Zur Berichterstattung über geplante

Bußgelderhöhungen

Der Vorstoß vom Verkehrsminister zur Verschärfung der Bußgelder ist zu begrüßen, aber ich befürchte, er wird am Widerstand unserer Volksvertreter und Lobbyisten scheitern. Unsere Volksvertreter meinen, es würde nicht mehr Verkehrsdisziplin bringen. Ein Blick über den Tellerrand kann da manchmal helfen: Ich habe eine Zeit lang in der Schweiz gelebt, und eines lernt man dort innerhalb kürzester Zeit: bloß nicht falsch parken! Es dauert maximal zehn Minuten, bis man eine „Buße“ (= „Knöllchen“) hat, und das kann 500 Franken (ca. 300 Euro) kosten. Die Lehre daraus: Wenn der politische Wille da ist, kann man schon, wenn der Volksvertreter will, aber der will selber rasen und falsch parken!

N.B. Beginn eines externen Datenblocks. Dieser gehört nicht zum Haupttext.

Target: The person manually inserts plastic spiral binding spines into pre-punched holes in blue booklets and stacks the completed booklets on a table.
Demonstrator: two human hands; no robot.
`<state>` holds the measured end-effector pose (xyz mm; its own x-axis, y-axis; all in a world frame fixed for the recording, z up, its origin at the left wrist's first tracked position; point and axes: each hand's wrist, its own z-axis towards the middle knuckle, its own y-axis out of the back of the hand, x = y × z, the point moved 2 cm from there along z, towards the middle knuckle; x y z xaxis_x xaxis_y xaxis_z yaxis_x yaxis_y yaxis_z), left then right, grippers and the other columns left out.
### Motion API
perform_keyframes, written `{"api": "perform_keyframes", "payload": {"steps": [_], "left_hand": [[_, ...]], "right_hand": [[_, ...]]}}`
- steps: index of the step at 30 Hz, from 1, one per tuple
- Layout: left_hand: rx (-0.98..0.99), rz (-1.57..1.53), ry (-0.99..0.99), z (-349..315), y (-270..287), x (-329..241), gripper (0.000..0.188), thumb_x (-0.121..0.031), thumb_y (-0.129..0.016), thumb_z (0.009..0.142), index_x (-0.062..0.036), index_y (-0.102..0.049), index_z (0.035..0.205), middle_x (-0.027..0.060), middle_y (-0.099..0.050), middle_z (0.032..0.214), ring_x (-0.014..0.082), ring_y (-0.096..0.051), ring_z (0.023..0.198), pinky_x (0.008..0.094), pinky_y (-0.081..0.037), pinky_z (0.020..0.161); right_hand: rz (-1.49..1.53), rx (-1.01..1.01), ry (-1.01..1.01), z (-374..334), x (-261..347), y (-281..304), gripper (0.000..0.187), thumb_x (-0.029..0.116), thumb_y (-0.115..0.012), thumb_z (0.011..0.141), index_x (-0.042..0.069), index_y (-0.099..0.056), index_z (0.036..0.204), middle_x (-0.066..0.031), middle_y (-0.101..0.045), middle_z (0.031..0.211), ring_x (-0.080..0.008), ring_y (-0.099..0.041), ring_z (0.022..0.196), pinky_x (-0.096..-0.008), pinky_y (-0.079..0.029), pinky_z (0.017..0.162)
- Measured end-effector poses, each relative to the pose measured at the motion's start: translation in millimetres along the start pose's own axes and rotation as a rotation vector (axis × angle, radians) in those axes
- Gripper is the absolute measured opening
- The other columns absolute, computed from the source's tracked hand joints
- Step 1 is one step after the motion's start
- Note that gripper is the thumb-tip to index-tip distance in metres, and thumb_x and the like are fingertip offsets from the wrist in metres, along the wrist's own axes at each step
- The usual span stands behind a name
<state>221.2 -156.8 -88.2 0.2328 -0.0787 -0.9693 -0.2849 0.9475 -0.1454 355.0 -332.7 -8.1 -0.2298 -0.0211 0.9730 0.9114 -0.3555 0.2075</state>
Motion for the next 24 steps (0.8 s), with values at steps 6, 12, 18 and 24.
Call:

Peter Kleimeier, Berlin-Friedenau

Es ist schon ein perfides Vorhaben, unter der Legende, die Verkehrssicherheit erhöhen zu wollen, dem Bürger erneut in die Taschen zu greifen. Die drastischen Bußgelderhöhungen, teilweise eine Vervielfachung der aktuellen Sätze, werden auch auf Fahrlässigkeitsdelikte und Bagatell-Parkverstöße ausgedehnt. Damit entlarvt sich der Plan im Wesentlichen als Abkassiererei.

Ulf Erik Finkewitz, Berlin-Steglitz

Man kann nur verständnislos den Kopf schütteln, wenn man hört, dass der ADAC und namhafte Politiker die drastisch erhöhten Bußgelder und Strafen für Raser und andere Verkehrsrowdys, die durch ihr rücksichtsloses Verhalten immer wieder Menschenleben auf dem Gewissen haben, als Abzocke bezeichnen. Leider sind solche Maßnahmen nötig, um einige Unverbesserliche abzuschrecken.

Sollen sich doch alle an die Vorschriften halten, dann haben sie keine Sanktionen zu erwarten, und es können viele Menschenleben gerettet werden.